WORK TASK: Among the entries below, which lines run from the line with "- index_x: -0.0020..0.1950" through the line with "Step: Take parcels"? Retype those, both ends included, exactly and without pictures.

-- -- --

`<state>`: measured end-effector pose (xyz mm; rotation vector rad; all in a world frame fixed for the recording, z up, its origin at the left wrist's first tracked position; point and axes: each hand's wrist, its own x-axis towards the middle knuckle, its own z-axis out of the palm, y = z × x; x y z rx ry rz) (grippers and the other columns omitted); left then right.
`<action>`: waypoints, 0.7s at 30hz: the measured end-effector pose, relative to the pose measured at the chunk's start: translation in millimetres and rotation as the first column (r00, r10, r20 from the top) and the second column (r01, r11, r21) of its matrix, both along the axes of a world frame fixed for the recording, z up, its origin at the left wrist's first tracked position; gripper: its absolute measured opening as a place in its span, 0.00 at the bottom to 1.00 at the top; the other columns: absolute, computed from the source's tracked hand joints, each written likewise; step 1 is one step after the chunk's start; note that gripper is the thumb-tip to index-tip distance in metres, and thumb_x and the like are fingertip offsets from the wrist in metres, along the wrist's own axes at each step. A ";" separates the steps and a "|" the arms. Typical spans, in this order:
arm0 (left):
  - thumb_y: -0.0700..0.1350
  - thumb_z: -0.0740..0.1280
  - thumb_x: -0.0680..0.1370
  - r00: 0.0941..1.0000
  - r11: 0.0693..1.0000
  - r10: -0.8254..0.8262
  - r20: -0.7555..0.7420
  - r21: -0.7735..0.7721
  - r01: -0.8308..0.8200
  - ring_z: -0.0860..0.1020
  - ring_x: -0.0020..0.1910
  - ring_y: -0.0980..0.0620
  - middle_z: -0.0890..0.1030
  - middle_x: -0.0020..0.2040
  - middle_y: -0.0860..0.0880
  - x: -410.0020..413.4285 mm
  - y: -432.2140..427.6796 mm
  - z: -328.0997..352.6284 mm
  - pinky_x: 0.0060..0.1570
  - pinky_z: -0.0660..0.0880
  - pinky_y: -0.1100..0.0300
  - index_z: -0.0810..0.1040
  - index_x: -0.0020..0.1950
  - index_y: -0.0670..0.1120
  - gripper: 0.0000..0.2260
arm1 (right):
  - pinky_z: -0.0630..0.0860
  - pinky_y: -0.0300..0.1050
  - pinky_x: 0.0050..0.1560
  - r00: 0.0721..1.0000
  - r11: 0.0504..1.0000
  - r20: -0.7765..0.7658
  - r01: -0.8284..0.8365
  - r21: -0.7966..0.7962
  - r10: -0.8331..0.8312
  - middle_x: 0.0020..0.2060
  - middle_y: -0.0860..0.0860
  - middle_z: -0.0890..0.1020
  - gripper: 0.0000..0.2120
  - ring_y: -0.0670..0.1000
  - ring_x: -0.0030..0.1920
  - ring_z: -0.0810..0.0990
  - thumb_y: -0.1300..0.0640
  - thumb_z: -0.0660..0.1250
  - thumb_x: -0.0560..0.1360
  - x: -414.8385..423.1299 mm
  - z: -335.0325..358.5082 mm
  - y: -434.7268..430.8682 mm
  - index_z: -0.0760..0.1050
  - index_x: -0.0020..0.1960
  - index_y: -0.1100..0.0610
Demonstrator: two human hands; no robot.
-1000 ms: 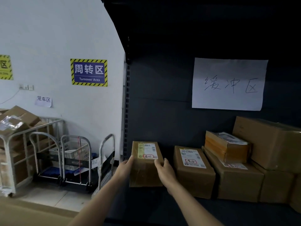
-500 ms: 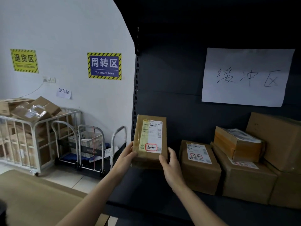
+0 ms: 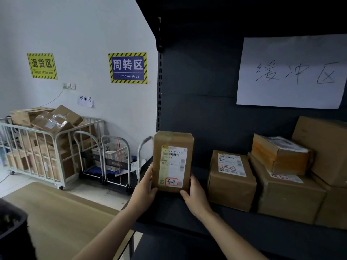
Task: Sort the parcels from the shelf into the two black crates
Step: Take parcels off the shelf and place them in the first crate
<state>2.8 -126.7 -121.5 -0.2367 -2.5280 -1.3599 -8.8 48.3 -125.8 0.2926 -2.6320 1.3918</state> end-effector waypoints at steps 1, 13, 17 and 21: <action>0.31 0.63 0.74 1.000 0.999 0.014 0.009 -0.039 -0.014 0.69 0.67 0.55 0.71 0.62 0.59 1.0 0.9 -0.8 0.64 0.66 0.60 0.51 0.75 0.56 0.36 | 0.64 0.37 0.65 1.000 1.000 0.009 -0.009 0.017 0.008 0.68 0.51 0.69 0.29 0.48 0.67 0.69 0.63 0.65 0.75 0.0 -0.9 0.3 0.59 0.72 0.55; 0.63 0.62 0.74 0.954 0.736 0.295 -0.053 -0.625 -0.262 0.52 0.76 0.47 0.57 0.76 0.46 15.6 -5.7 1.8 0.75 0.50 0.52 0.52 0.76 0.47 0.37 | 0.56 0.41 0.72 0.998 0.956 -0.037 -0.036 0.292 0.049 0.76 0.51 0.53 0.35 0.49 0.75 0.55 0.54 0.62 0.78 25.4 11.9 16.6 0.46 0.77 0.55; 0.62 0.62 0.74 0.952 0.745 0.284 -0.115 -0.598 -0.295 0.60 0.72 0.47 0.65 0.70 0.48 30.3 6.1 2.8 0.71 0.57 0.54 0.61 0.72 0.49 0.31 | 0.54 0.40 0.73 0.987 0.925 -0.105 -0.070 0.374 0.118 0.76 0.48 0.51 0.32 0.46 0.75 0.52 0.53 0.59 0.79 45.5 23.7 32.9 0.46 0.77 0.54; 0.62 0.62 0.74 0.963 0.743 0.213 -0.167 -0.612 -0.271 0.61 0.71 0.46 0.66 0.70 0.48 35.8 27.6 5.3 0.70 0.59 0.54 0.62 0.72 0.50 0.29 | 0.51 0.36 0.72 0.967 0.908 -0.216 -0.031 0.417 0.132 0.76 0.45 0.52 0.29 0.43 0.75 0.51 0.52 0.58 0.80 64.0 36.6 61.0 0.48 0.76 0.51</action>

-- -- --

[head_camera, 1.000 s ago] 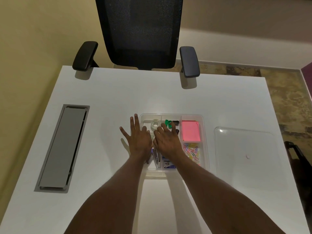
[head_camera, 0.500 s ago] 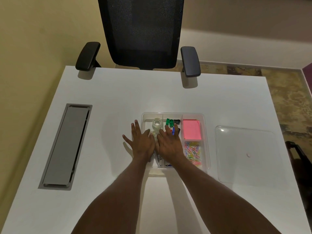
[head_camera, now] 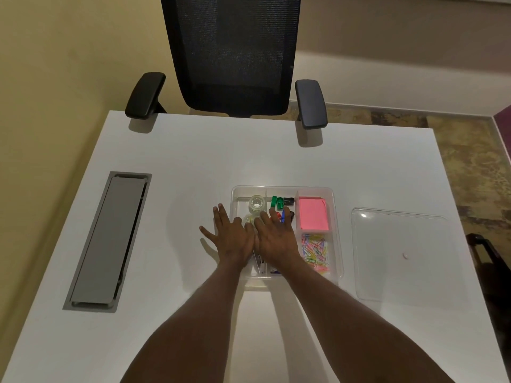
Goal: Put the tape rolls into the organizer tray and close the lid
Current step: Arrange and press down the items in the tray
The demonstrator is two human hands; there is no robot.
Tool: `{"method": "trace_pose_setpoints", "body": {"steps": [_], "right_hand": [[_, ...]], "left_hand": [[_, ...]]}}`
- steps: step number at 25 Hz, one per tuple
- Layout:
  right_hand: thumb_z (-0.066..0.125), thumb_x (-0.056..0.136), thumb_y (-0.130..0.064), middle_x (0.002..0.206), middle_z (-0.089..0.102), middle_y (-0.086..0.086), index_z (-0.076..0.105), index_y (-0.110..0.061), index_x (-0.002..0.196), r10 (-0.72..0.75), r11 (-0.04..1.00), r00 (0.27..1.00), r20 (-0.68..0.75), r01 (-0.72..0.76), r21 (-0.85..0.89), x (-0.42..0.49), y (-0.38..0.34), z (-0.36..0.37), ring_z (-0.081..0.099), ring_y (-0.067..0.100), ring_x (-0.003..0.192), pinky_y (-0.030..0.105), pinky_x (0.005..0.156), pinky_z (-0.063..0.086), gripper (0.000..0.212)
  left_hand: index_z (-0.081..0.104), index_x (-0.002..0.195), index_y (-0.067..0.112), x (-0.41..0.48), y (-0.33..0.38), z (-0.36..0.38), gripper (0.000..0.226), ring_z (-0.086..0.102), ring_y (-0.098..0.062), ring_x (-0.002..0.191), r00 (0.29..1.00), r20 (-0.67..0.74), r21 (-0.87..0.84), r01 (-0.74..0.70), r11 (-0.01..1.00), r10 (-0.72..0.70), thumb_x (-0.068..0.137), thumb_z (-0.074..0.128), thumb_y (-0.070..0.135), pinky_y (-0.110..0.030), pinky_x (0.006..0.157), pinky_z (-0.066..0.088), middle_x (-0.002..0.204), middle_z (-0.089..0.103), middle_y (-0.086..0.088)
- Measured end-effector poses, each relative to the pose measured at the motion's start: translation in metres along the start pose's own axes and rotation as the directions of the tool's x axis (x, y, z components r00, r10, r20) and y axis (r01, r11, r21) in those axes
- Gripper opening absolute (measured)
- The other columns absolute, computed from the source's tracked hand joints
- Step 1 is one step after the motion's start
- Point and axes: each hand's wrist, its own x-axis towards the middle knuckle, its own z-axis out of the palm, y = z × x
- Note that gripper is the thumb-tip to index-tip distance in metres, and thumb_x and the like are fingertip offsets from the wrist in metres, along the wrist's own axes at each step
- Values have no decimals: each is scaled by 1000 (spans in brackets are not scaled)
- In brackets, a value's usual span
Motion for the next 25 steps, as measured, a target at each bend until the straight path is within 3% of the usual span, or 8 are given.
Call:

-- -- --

EXERCISE ANSWER:
  - index_x: -0.0020..0.1950
  - index_y: -0.0670..0.1120
  - gripper: 0.0000..0.2260
arm1 (right):
  - pinky_z: -0.0630..0.0860
  - pinky_y: -0.0300..0.1050
  - pinky_x: 0.0050..0.1560
  - r00: 0.0721..1.0000
  - r11: 0.0504..1.0000
  - r20: -0.7765..0.7658
  - r01: -0.8284..0.8365
  - r21: -0.7966..0.7962
  - r10: -0.8331..0.8312
  - middle_x: 0.0020..0.2060
  - middle_y: -0.0860..0.0860
  - middle_z: -0.0890..0.1020
  - gripper: 0.0000..0.2120
  - ring_y: -0.0670..0.1000
  - ring_x: -0.0030..0.1920
  - ring_z: -0.0810..0.0990
  - thumb_y: -0.1300..0.0640
  - thumb_z: -0.0660..0.1250
  - thumb_x: -0.0560..0.1360
  - x: -414.8385..423.1299 mm
  - z: -335.0325..358.5082 mm
  - y: -434.7268..430.8682 mm
  - index_z: -0.0760..0.1050
  - index_x: -0.0020..0.1960
  - index_y: -0.1100..0.0610
Demonstrator: two human hands; no robot.
-1000 ms: 
-500 ms: 
+0 ms: 
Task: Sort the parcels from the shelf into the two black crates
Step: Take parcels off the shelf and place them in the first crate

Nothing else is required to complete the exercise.